Inspector shortage compromising food safety

Ottawa – Many of Sheila Weatherill’s recommendations make a constructive and valuable contribution to improving the safety of food in Canada and should be implemented immediately, even though it appears that the CFIA and others in government have either withheld information or misled her, according to the union representing federal food inspectors.

“It is stunning that the investigation was unable to determine the level of inspection resources at CFIA, even though she interviewed President Swan, Minister Ritz and others,” said Bob Kingston, President of the Agriculture Union – PSAC.

The parliamentary committee on food safety heard that inspectors were “grossly understaffed” during the period leading up to last summer’s outbreak.  According to the latest staffing levels assembled by the Union, federal meat inspectors continue to have an unmanageable workload which averages between 4 and 5 facilities per inspector.

Ms. Weatherill fails to call on the Prime Minister to address the shortage of inspectors and the inadequate level of inspection oversight.

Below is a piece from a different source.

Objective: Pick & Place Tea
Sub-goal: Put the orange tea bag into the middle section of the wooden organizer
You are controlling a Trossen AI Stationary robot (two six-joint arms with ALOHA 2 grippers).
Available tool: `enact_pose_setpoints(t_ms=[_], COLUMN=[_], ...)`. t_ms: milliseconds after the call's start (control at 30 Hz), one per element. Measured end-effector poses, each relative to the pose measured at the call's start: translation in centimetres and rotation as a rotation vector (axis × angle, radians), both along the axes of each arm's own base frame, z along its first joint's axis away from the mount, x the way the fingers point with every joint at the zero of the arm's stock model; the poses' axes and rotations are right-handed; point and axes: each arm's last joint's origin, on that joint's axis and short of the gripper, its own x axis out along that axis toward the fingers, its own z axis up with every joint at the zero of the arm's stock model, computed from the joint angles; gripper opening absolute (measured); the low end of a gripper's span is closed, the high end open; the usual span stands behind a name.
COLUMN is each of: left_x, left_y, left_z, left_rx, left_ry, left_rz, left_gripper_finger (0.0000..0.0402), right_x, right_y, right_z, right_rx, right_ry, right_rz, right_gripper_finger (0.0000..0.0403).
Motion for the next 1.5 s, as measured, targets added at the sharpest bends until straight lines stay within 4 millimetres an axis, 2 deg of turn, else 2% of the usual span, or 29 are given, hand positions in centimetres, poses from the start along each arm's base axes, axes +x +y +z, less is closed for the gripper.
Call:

“If the government fails to commit the financial resources to adequately staff food inspection, this report will be meaningless,” said Patty Ducharme, National Executive Vice-President.

According to senior management, CFIA was under political direction to keep a low profile during the height of the outbreak last fall and during the general election.  Ms. Weatherill’s report fails to call the government to task on this matter.

Ms. Weatherill is highly critical of CFIA’s new approach to food inspection known as the Compliance Verification System (CVS), declaring it “needs critical improvements related to its design, planning and implementation”.

“Ms. Weatherill condemns CVS as a hastily developed and implemented system that has yet to undergo a proper scientific evaluation,” according to Kingston.